Jeder Getaufte – egal ob Priester, Schwester, Familienvater, Frau und Mutter oder Jugendlicher – ist dazu berufen und befähigt, von Gottes Liebe zu künden: apostolisch tätig zu sein. Das ist das Charisma der Getauften. Das II. Vatikanische Konzil stärkt besonders die Laienapostel in ihrer Sendung, in die Welt zu gehen und dort für Jesus Zeugnis abzulegen. Zu unserem christlichen Selbst­bewusstsein gehört, dass wir einen Beitrag zum Reich Gottes bringen.

Unser gemeinsamer Weg

Missverständnisse hatten dazu geführt, dass zwischen uns dicke Luft war. Und ausgerechnet jetzt sollte der Vortrag stattfinden, den wir schon lange zuvor zu­gesagt hatten. Also fassten wir uns ein Herz und hielten den Impuls. Die Rückmel­dungen waren durchweg positiv. „Ihr seid so authentisch“ – da mussten wir doch etwas schmunzeln. Wenn die wüssten! Und doch spürten wir unmittelbar, wie gut es uns tut, gemeinsam apostolisch tätig zu sein für das, wofür wir brennen. Als Ehepaar dürfen wir uns gegenseitig motivieren und stärken, wie wir in der Liebe zueinander, zu Christus und zu Maria wachsen können. Besonders unser Ehege­spräch wird zu einem konkreten Beitrag, der für unser Leben und unsere Familie fruchtbar wird.
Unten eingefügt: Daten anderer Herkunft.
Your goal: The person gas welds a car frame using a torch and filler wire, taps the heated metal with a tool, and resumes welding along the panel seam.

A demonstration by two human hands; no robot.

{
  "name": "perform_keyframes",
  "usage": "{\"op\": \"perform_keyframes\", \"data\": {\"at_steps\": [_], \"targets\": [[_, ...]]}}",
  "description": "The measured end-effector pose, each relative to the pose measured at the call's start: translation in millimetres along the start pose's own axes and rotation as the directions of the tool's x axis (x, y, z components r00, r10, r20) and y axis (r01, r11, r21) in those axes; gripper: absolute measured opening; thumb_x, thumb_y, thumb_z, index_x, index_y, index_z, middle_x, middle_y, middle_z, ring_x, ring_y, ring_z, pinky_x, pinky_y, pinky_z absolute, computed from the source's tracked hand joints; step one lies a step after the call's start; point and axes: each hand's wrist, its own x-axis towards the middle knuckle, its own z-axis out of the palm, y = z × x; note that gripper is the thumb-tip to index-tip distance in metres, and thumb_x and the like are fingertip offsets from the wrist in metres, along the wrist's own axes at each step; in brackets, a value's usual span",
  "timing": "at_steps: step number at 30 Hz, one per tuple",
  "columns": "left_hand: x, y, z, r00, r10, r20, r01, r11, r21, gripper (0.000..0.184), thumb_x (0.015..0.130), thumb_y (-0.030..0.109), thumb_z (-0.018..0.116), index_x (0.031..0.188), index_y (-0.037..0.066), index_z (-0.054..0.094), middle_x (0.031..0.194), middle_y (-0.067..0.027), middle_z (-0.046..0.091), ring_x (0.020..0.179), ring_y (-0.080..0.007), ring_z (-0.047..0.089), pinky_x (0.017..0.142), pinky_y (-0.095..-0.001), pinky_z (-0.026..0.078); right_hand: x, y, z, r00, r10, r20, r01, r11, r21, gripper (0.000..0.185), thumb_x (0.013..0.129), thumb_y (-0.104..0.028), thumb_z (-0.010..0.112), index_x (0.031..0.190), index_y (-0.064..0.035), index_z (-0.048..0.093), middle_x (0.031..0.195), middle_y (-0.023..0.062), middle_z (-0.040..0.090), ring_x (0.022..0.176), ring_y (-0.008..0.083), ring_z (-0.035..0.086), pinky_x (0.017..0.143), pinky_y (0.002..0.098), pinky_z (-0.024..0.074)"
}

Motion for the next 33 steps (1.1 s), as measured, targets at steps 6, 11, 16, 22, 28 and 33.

Ob durch Veranstaltungen, Vorträge, Begleitung oder einfach durch unser Leben: Unser Beitrag stärkt nicht nur andere, sondern auch unsere eigene Beziehung. Wir erfahren unsere Selbstwirksamkeit als Paar. Gemeinsam wirken macht Freude und trägt. Durch unsere Unterschiedlichkeit können wir einander im Apostolat ergänzen. Unser Beitrag wird vielfältiger und reicher.

Nicht müde werden Aus Liebe zur Gottesmutter bringen wir unseren Beitrag und dürfen mitwirken, dass Schönstatt ein Gnadenort ist und bleibt. Unser Beitrag als Ehepaar zählt – für uns, für unsere Familie, für die Kirche und für die Gesellschaft. Werden wir nicht müde, uns gegenseitig zu ermutigen, alles – auch das Gewöhnliche – der Gottes­mutter in den Krug zu schenken.

Zum Weiterdenken:
Unser persönlicher „Krug“
Wo erleben wir in unserem Alltag konkret Situationen (Freude, Ärger, Überforderung), die wir bewusst „in den Krug schenken“ könnten?
Mein Beitrag – dein Beitrag – unser Beitrag
Wo sehe ich, dass dein Beitrag im Alltag wirkt? Und wo erleben wir, dass unser gemeinsamer Beitrag als Ehepaar fruchtbar wird?
Alltag als Geschenk leben
Welche ganz gewöhnlichen Tätigkeiten fallen mir (oder uns) schwer – und wie könnten wir sie bewusster aus Liebe tun und so verwandeln?
Unser Sein wirkt
Wie erleben wir, dass wir als Paar durch unser Sein auf andere wirken? Wo möchten wir darin noch bewusster Zeugnis geben?
Mit frohem Herzen leben
Was hilft uns konkret, unseren Alltag mehr mit einem frohen Herzen zu gestalten? Wo stehen wir uns dabei vielleicht selbst im Weg?